▶ [WORK TO COMPLETE]: Give an exact copy of the line that has "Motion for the" and of every line below it, through the last, with nothing else.

▶ [RECORDS FOR THE TASK]:
────────────────

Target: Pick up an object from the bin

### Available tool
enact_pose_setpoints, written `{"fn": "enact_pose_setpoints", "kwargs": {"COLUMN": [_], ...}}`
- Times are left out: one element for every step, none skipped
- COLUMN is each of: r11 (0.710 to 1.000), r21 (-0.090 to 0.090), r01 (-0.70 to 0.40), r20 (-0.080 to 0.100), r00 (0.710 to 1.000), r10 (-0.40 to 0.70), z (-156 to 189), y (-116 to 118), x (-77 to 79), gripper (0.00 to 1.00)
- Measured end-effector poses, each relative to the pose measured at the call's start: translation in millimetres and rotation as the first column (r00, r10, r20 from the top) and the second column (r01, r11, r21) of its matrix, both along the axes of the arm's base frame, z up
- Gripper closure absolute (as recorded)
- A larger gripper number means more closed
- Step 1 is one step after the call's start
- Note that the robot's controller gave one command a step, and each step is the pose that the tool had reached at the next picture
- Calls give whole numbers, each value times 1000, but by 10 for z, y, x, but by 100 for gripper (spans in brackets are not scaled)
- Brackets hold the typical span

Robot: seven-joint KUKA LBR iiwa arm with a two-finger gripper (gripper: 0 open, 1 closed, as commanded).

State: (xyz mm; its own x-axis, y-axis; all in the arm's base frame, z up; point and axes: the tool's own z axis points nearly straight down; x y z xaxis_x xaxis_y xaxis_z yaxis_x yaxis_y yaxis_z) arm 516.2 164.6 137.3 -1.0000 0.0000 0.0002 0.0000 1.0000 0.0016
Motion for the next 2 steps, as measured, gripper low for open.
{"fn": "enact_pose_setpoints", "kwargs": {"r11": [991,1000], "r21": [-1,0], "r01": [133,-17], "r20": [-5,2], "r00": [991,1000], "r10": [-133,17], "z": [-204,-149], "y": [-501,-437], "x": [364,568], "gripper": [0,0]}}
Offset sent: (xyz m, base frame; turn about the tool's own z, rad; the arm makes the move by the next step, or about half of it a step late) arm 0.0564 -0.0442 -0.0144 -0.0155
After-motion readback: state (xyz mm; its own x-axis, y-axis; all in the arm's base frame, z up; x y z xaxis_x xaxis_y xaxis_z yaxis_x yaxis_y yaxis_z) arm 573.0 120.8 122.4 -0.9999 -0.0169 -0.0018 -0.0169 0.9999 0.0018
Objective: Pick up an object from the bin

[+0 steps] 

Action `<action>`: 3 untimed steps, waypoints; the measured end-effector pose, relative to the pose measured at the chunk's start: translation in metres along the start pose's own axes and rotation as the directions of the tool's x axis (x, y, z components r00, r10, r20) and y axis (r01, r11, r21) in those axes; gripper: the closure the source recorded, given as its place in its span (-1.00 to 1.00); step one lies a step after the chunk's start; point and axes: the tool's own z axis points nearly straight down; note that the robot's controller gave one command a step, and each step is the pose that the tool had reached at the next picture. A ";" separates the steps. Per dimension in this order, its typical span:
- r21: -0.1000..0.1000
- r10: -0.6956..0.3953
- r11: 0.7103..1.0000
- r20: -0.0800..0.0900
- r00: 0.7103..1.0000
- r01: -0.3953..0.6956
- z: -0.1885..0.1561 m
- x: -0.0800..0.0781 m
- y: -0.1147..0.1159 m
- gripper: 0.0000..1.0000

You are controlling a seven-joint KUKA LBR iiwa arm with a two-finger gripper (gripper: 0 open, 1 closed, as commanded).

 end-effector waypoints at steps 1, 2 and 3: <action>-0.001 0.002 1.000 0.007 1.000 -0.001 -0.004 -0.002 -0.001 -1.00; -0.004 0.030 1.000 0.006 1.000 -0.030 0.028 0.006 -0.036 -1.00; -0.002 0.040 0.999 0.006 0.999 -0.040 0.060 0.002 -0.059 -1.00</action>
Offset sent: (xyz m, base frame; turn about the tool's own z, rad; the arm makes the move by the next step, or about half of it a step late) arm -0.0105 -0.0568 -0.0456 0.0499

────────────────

▶ [ANSWER]:
Motion for the next 2 steps, as measured, gripper low for open.
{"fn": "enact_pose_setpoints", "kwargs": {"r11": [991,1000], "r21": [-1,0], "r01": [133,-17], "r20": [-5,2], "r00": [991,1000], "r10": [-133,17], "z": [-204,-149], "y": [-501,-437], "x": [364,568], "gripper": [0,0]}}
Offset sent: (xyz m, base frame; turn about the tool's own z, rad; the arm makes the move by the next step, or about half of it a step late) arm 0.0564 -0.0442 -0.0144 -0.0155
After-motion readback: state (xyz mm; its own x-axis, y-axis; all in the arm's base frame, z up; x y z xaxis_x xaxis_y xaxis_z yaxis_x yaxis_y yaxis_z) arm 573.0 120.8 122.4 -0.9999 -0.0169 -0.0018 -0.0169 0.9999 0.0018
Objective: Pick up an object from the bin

[+0 steps] 

Action `<action>`: 3 untimed steps, waypoints; the measured end-effector pose, relative to the pose measured at the chunk's start: translation in metres along the start pose's own axes and rotation as the directions of the tool's x axis (x, y, z components r00, r10, r20) and y axis (r01, r11, r21) in those axes; gripper: the closure the source recorded, given as its place in its span (-1.00 to 1.00); step one lies a step after the chunk's start; point and axes: the tool's own z axis points nearly straight down; note that the robot's controller gave one command a step, and each step is the pose that the tool had reached at the next picture. A ";" separates the steps. Per dimension in this order, its typical span:
- r21: -0.1000..0.1000
- r10: -0.6956..0.3953
- r11: 0.7103..1.0000
- r20: -0.0800..0.0900
- r00: 0.7103..1.0000
- r01: -0.3953..0.6956
- z: -0.1885..0.1561 m
- x: -0.0800..0.0781 m
- y: -0.1147..0.1159 m
- gripper: 0.0000..1.0000

You are controlling a seven-joint KUKA LBR iiwa arm with a two-finger gripper (gripper: 0 open, 1 closed, as commanded).

 end-effector waypoints at steps 1, 2 and 3: <action>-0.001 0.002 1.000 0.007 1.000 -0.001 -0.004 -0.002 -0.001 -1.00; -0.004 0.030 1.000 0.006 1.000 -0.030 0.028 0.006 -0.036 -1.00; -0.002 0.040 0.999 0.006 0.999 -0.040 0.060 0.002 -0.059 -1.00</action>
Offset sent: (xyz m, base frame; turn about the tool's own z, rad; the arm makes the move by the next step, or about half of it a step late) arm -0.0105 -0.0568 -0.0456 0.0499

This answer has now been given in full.